» Problem to solve: With the images removed, write out every line below exactly.

» Source data:
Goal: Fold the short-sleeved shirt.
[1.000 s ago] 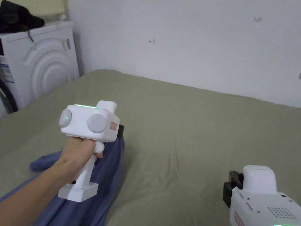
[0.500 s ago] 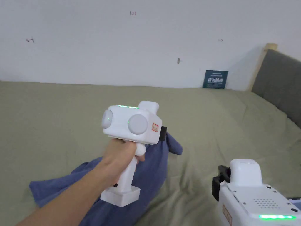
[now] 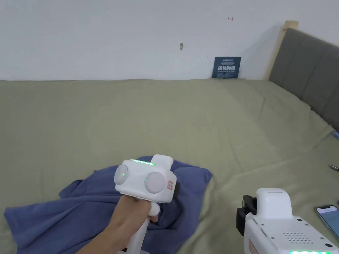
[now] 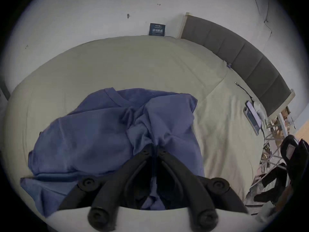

» Final answer:
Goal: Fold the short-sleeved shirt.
[1.000 s ago] 
[0.500 s ago] 
[now] 
[now] 

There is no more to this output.